KSPI Sebut Potensi PHK Masih Mengintai, Harga Bahan Bakar dan Relokasi Pabrik Jadi Pemicu
IDXChannel—Presiden Konfederasi Serikat Pekerja Indonesia (KSPI), Said Iqbal, mengungkapkan ancaman pemutusan hubungan kerja (PHK) masih membayangi sejumlah sektor industri di Indonesia.
Menurutnya, kondisi tersebut dipicu oleh berbagai faktor, mulai dari kenaikan biaya energi, pelemahan daya beli masyarakat, hingga relokasi pabrik oleh perusahaan multinasional.
Iqbal mengatakan kesimpulan tersebut diperoleh setelah dilakukan kunjungan kerja dan inspeksi mendadak ke sejumlah perusahaan yang berada di Jawa Barat, Jawa Timur, serta DKI Jakarta.
"Memang potensi PHK itu tidak bisa dihindari akibat adanya dampak dari perang Amerika Serikat-Israel melawan Iran, yang mengakibatkan harga BBM industri, termasuk gas itu melambung tinggi," ungkapnya, Minggu (28/6/2026).
Selain kenaikan harga bahan bakar dan gas industri, Iqbal menilai melemahnya daya beli masyarakat turut memperburuk kondisi dunia usaha.

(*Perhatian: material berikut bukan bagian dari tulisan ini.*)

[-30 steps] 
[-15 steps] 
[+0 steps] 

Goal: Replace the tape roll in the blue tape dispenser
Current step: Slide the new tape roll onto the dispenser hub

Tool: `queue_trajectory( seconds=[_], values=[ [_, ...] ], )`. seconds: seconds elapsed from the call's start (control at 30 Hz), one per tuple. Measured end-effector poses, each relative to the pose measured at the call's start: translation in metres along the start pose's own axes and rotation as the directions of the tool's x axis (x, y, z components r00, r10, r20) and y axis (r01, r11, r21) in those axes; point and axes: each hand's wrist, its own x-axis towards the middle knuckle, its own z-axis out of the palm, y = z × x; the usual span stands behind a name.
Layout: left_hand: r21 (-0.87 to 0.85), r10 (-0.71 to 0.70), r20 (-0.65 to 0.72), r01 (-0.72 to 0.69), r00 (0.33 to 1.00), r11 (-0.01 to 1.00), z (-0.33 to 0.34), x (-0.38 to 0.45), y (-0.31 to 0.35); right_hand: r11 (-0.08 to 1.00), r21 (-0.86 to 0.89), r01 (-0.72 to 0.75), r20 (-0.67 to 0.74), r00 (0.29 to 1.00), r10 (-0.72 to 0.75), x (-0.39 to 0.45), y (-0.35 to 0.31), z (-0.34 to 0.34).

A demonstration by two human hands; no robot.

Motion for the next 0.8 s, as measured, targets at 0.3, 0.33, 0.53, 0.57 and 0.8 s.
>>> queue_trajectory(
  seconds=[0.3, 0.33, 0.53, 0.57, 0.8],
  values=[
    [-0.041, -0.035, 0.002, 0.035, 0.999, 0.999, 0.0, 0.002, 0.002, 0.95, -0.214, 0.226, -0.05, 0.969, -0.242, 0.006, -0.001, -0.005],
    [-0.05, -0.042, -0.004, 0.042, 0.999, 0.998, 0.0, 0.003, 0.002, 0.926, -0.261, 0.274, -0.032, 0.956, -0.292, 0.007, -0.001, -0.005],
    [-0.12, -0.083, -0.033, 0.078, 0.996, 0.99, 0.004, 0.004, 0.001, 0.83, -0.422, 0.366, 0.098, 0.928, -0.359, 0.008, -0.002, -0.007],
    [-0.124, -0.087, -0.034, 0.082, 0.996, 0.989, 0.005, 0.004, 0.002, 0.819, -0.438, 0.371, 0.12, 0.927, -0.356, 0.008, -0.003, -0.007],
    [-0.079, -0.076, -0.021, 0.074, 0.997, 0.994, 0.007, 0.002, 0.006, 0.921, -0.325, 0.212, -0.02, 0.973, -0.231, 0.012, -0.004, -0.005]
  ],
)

Penurunan konsumsi menyebabkan produksi perusahaan ikut berkurang, sehingga mendorong langkah efisiensi yang berujung pada PHK.
"Faktor lain adalah melemahnya daya beli masyarakat sehingga masyarakat membeli barang itu menurun, ya, dan akibatnya produksi juga menurun, dan produksi yang menurun itu mengakibatkan terjadinya efisiensi dan ujung-ujungnya adalah PHK," lanjutnya.

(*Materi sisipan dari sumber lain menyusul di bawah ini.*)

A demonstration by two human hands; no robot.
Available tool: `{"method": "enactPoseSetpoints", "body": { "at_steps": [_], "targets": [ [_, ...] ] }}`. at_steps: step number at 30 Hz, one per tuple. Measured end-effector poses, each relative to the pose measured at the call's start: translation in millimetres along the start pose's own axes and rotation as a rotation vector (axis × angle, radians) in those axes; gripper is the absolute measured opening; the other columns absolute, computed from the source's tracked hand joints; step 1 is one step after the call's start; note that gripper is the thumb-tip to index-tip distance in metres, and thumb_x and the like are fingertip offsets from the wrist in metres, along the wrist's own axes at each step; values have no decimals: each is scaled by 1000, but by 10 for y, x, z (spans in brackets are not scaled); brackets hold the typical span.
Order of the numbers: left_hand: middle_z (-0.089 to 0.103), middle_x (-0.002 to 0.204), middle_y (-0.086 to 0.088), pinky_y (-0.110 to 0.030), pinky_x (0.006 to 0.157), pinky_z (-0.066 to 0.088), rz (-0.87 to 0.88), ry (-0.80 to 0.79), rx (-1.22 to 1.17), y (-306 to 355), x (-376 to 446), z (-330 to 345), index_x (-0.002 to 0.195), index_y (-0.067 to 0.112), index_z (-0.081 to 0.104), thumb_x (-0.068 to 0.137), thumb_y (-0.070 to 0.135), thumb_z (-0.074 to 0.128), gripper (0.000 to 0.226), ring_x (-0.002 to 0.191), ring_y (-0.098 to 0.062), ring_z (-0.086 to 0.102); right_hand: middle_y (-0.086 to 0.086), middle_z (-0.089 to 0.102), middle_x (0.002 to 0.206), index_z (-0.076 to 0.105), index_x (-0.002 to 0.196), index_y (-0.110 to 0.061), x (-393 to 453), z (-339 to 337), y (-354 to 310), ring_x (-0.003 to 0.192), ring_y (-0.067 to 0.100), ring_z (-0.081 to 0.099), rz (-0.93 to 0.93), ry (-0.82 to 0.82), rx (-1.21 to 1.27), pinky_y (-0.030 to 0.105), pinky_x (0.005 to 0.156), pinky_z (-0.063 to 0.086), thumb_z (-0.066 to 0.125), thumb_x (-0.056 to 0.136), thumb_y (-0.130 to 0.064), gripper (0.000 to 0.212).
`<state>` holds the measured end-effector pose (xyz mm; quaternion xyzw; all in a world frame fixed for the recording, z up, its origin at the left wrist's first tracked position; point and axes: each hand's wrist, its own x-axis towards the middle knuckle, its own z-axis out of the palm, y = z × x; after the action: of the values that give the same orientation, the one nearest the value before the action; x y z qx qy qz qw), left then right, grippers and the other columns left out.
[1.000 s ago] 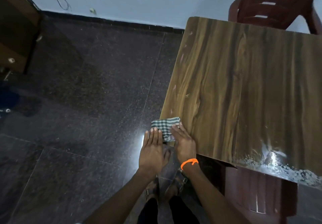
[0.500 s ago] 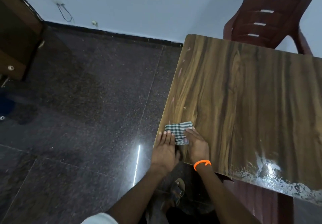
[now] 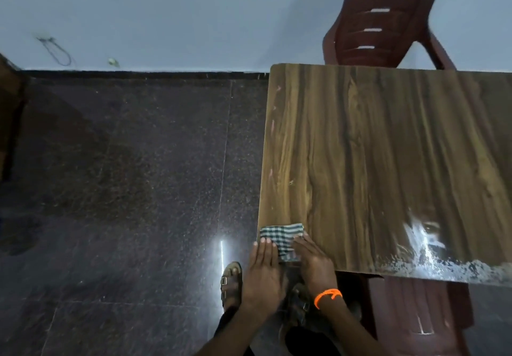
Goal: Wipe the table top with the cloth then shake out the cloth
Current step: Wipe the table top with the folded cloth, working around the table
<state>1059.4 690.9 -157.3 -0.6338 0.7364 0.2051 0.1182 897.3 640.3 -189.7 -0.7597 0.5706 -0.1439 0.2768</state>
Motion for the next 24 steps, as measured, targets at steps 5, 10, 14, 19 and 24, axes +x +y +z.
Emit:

Ia juga menyoroti kecenderungan perusahaan asing memindahkan sebagian kapasitas produksinya ke negara lain atau kembali ke negara asal. Menurutnya, kebijakan tersebut menjadi salah satu faktor yang meningkatkan risiko PHK di Indonesia.
"Faktor lainnya adalah karena prinsipal dari perusahaan, misal perusahaan Jepang yang ada di Indonesia atau perusahaan Korea, China, dan perusahaan-perusahaan dari investor asing lainnya, prinsipalnya di negara asalnya itu ingin menarik kembali beberapa bagian produksinya yang dipindahkan ke negara lain atau dikembalikan ke negara asal prinsipal seperti Jepang, Korea, Cina, dan lain-lain," kata Iqbal.
Di sisi lain, fluktuasi nilai tukar rupiah terhadap dolar AS juga dinilai menambah beban biaya produksi, khususnya bagi industri yang masih bergantung pada bahan baku impor.
"Fluktuasi terhadap mata uang rupiah terhadap dolar juga adalah penyebab kenaikan ongkos produksi, terutama perusahaan-perusahaan yang bahan bakunya berasal dari impor. Ya, jadi beli bahan baku dengan dolar, tapi setelah diproduksi, jualnya adalah rupiah. Tentu ini sangat merugikan perusahaan-perusahaan tersebut," paparnya.
Iqbal menegaskan pemerintah bersama serikat pekerja terus berupaya menekan potensi PHK melalui berbagai langkah mitigasi, termasuk penyelesaian hubungan industrial di tingkat perusahaan.
"Memang ancaman PHK dengan beberapa alasan tadi masih ada di depan mata. Tapi sebagai pimpinan serikat buruh yang kebetulan saya juga adalah Penasihat Khusus Presiden Bidang Ketenagakerjaan dan Kesejahteraan Buruh mewakili pemerintah, tetap melakukan upaya-upaya mitigasi," jelasnya.